▸ **Directions for this task**
Copy out each line of the data that contains "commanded".
========================
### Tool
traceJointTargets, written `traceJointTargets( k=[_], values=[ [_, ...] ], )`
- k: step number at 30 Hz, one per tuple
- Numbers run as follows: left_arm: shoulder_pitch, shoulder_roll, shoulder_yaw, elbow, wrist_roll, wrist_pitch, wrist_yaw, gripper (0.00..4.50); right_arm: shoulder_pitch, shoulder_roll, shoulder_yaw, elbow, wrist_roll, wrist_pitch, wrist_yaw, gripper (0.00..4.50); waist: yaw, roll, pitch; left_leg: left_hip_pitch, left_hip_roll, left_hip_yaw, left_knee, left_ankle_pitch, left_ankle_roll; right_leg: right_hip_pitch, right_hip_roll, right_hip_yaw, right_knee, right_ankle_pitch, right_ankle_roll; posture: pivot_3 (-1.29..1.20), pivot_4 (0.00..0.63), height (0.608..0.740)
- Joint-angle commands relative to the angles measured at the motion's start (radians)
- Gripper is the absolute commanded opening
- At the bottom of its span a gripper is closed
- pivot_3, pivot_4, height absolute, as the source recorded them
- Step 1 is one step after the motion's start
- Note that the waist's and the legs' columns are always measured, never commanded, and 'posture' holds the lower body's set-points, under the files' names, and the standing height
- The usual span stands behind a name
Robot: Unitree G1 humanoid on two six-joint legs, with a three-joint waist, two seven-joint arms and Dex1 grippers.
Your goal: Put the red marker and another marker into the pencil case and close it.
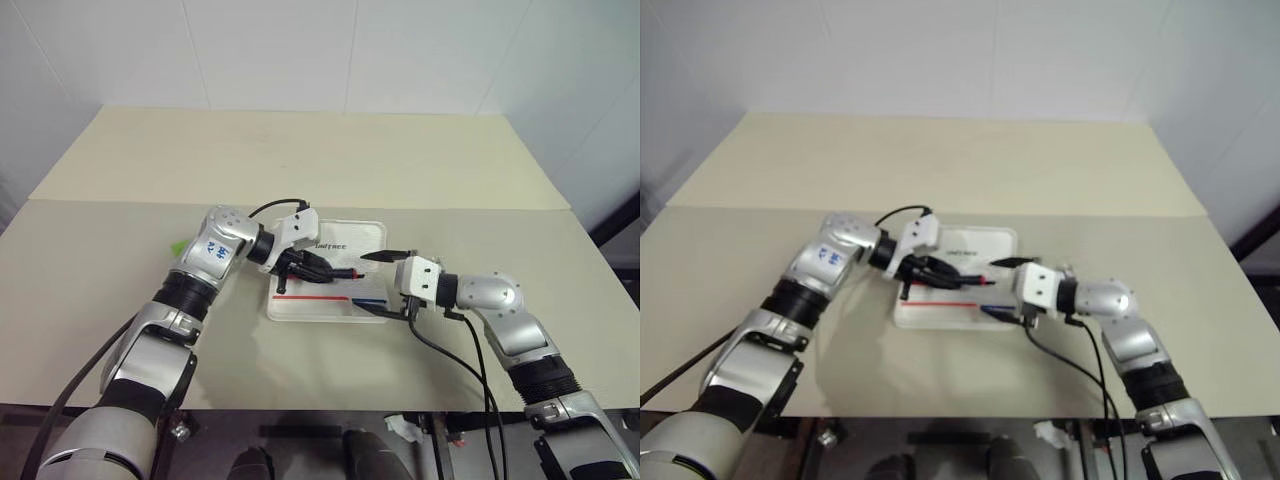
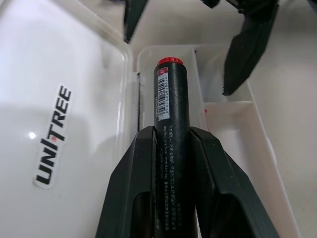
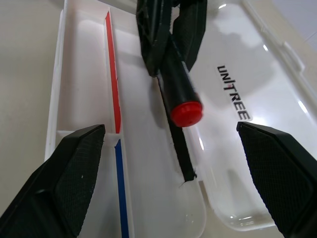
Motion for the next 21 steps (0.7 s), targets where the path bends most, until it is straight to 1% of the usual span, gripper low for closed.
traceJointTargets(
  k=[1, 5, 7, 8, 11, 18, 19, 21],
  values=[
    [-0.022, -0.002, 0.004, -0.006, 0.001, -0.017, -0.036, 0.63, -0.001, -0.02, -0.04, -0.044, 0.023, 0.001, -0.009, 4.5, -0.001, 0.0, 0.0, 0.0, 0.0, 0.0, 0.0, 0.0, 0.0, 0.0, 0.0, 0.0, 0.0, 0.0, 0.0, 0.0, 0.15, 0.74],
    [-0.018, 0.007, -0.016, 0.005, 0.019, -0.006, -0.073, 0.63, -0.004, -0.02, -0.038, -0.042, 0.023, 0.003, -0.011, 4.5, -0.001, 0.0, 0.0, 0.0, 0.0, 0.0, 0.0, 0.0, 0.0, 0.0, 0.0, 0.0, 0.001, 0.0, 0.0, 0.0, 0.15, 0.74],
    [-0.022, 0.003, -0.005, -0.005, -0.005, 0.075, -0.098, 0.63, -0.006, -0.021, -0.037, -0.039, 0.023, 0.003, -0.012, 4.5, -0.001, 0.0, 0.0, 0.0, 0.0, 0.0, 0.0, 0.0, 0.0, 0.0, 0.0, 0.0, 0.001, 0.0, 0.0, 0.0, 0.15, 0.74],
    [-0.024, 0.0, -0.002, -0.009, -0.012, 0.103, -0.107, 1.36, -0.006, -0.022, -0.037, -0.038, 0.023, 0.003, -0.013, 4.5, -0.001, 0.0, 0.0, 0.0, 0.0, 0.0, 0.0, 0.0, 0.0, 0.0, 0.0, 0.0, 0.001, 0.0, 0.0, 0.0, 0.15, 0.74],
    [-0.029, -0.003, 0.002, -0.014, -0.012, 0.151, -0.108, 2.26, -0.007, -0.023, -0.038, -0.037, 0.025, 0.004, -0.012, 4.5, -0.001, 0.0, 0.0, 0.0, 0.0, 0.0, 0.0, 0.0, 0.0, 0.0, 0.0, 0.0, 0.001, 0.0, 0.0, 0.0, 0.15, 0.74],
    [-0.023, -0.009, 0.011, -0.025, -0.007, 0.141, -0.078, 4.48, -0.002, -0.029, -0.047, -0.057, 0.05, 0.023, -0.002, 4.5, -0.001, 0.0, 0.0, 0.0, 0.0, 0.0, 0.0, 0.0, 0.0, 0.0, 0.0, 0.0, 0.001, 0.0, 0.0, 0.0, 0.15, 0.74],
    [-0.019, -0.008, 0.012, -0.031, -0.006, 0.134, -0.072, 4.48, 0.0, -0.029, -0.049, -0.061, 0.056, 0.028, -0.001, 4.5, -0.001, 0.0, 0.0, 0.0, 0.0, 0.0, 0.0, 0.0, 0.0, 0.0, 0.0, 0.0, 0.002, 0.0, 0.0, 0.0, 0.15, 0.74],
    [0.005, 0.001, 0.02, -0.071, 0.003, 0.064, -0.04, 4.48, 0.01, -0.033, -0.058, -0.083, 0.08, 0.049, 0.006, 4.5, -0.001, 0.0, 0.0, 0.0, 0.0, 0.0, 0.0, 0.0, 0.0, 0.0, 0.0, 0.0, 0.002, 0.0, 0.0, 0.0, 0.15, 0.74]
  ],
)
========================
▸ **Task result**
- Gripper is the absolute commanded opening
- Note that the waist's and the legs' columns are always measured, never commanded, and 'posture' holds the lower body's set-points, under the files' names, and the standing height

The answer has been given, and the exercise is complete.